Exercise:
Pick out the lines below that contain the string "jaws" and copy them all.

Given material:
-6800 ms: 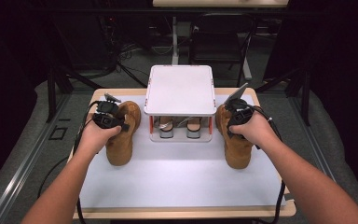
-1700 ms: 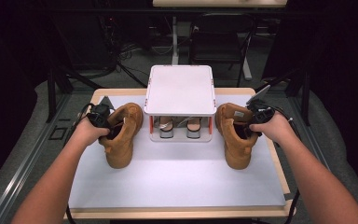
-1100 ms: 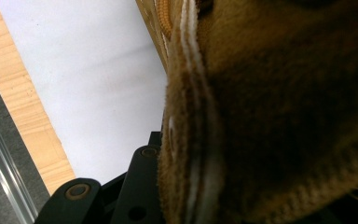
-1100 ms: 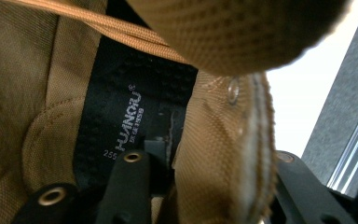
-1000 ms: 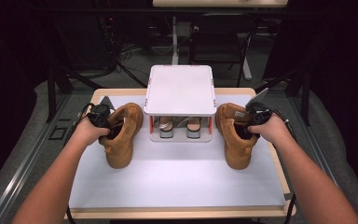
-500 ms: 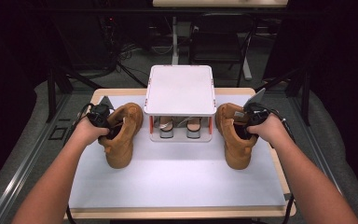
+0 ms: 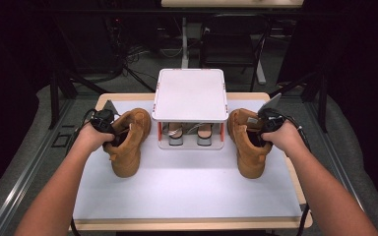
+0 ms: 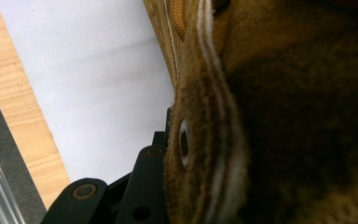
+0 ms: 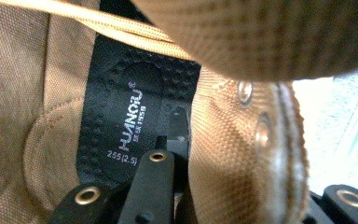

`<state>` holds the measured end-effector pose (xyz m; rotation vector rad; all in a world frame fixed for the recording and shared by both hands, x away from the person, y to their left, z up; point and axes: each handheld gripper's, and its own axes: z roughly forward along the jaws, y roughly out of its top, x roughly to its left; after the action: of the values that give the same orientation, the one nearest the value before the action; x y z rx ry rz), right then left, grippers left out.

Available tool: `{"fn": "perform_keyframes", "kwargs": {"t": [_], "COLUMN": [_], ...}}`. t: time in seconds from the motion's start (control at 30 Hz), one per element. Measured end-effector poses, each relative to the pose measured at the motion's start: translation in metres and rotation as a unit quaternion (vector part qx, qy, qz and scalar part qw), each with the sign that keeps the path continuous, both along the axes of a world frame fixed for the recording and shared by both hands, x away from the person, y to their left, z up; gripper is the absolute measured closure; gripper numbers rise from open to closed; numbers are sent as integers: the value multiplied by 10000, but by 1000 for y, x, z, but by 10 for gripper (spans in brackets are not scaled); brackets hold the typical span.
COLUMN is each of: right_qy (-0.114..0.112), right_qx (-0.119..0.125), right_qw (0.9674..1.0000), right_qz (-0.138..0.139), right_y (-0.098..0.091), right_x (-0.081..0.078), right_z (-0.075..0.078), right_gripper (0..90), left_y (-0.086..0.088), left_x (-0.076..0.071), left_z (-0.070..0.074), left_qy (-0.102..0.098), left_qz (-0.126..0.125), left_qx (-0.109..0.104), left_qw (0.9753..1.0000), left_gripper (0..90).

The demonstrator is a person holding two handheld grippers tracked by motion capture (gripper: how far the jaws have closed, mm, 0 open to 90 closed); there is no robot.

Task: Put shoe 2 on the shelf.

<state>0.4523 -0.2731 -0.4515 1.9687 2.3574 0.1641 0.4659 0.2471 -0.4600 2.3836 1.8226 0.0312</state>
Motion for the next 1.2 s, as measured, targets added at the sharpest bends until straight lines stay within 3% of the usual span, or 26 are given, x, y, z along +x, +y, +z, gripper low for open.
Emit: {"fn": "perform_keyframes", "kwargs": {"t": [0.33, 0.87, 1.03, 1.1, 1.13, 1.2], "right_qy": [25, 116, 58, 188, 69, 74], "right_qx": [-13, 43, 179, 207, 286, 312], "right_qw": [10000, 9999, 9998, 9996, 9995, 9994], "right_qz": [-34, 63, -63, 15, -102, -118], "right_y": [0, -3, -3, -6, -5, -6], "right_x": [0, 1, 1, 2, 1, 1], "right_z": [0, 2, 2, 3, 2, 2], "right_gripper": [813, 846, 854, 857, 858, 858], "left_y": [-3, 1, -3, -3, -4, -3], "left_x": [0, 0, 1, 2, 3, 4], "left_z": [0, 1, 3, 3, 4, 4], "left_qy": [-23, -38, 31, 68, 117, 123], "left_qz": [-126, -33, -31, 13, -20, 3], "left_qx": [64, -112, -15, -13, 6, 20], "left_qw": [9999, 9999, 10000, 10000, 9999, 9999], "left_gripper": [804, 846, 858, 860, 861, 863]}}
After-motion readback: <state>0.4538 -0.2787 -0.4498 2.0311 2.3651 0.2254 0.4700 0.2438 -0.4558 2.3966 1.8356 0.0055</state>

Exercise output:
`<state>` holds the measured end-effector pose (xyz m; rotation vector rad; all in a world frame fixed for the recording and shared by both hands, x away from the person, y to their left, z up; point and axes: each handheld gripper's, and its own axes: z roughly forward along the jaws, y roughly out of its top, x roughly to its left; after the action: of the values that give the same orientation, the one nearest the value before the action; x y z rx ry rz), right then left, grippers left out.
The demonstrator is a person holding two handheld grippers tracked by motion capture (gripper: how far the jaws have closed, mm, 0 open to 90 closed); there is no robot.

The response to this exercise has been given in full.